Your answer must be every line of the data below that holds the string "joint", copied exactly.
[Data excerpt — start]
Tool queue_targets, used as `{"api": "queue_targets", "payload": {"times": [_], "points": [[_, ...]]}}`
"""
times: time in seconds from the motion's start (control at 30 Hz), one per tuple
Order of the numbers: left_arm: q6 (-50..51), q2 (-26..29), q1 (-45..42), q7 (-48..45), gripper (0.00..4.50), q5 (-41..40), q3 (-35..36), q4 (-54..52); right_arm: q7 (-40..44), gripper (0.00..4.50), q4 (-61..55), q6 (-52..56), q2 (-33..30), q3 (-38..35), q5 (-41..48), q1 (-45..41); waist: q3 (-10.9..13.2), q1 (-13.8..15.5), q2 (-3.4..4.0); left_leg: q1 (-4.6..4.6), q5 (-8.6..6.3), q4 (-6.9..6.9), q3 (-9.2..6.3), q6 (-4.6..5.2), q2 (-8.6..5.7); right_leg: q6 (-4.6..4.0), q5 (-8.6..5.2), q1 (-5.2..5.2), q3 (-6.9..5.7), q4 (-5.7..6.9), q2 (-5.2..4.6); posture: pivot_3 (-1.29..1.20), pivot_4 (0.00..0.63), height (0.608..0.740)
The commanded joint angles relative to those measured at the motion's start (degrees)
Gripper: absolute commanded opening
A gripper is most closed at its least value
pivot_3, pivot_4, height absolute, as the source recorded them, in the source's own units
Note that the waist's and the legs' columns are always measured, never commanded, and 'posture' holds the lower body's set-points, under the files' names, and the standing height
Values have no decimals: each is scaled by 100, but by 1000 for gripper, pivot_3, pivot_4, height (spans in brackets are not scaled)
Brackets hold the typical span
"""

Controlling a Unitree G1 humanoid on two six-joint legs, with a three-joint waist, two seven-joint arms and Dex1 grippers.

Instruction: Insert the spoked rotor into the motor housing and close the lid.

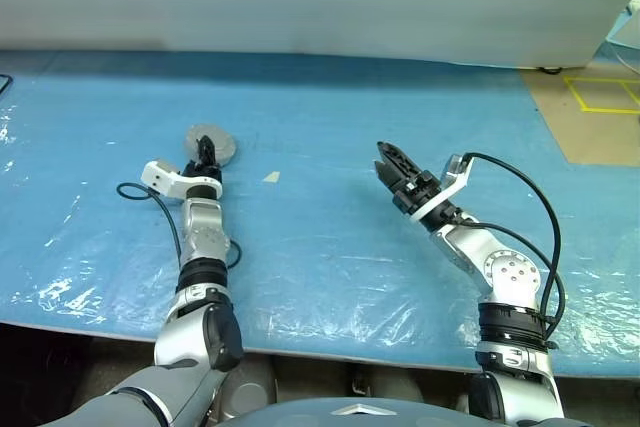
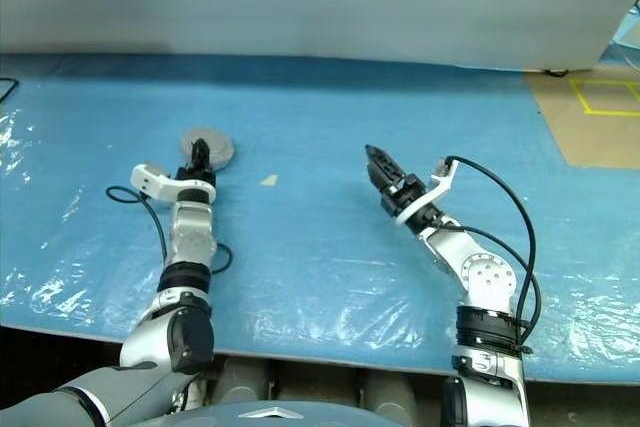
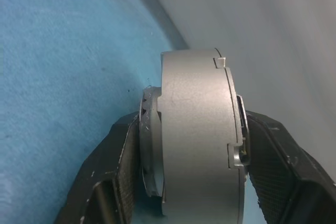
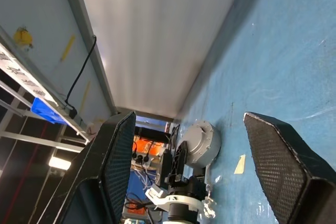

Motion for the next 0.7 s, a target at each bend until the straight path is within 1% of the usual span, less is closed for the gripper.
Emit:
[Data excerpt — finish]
Result »
The commanded joint angles relative to those measured at the motion's start (degrees)
Controlling a Unitree G1 humanoid on two six-joint legs, with a three-joint waist, two seven-joint arms and Dex1 grippers.

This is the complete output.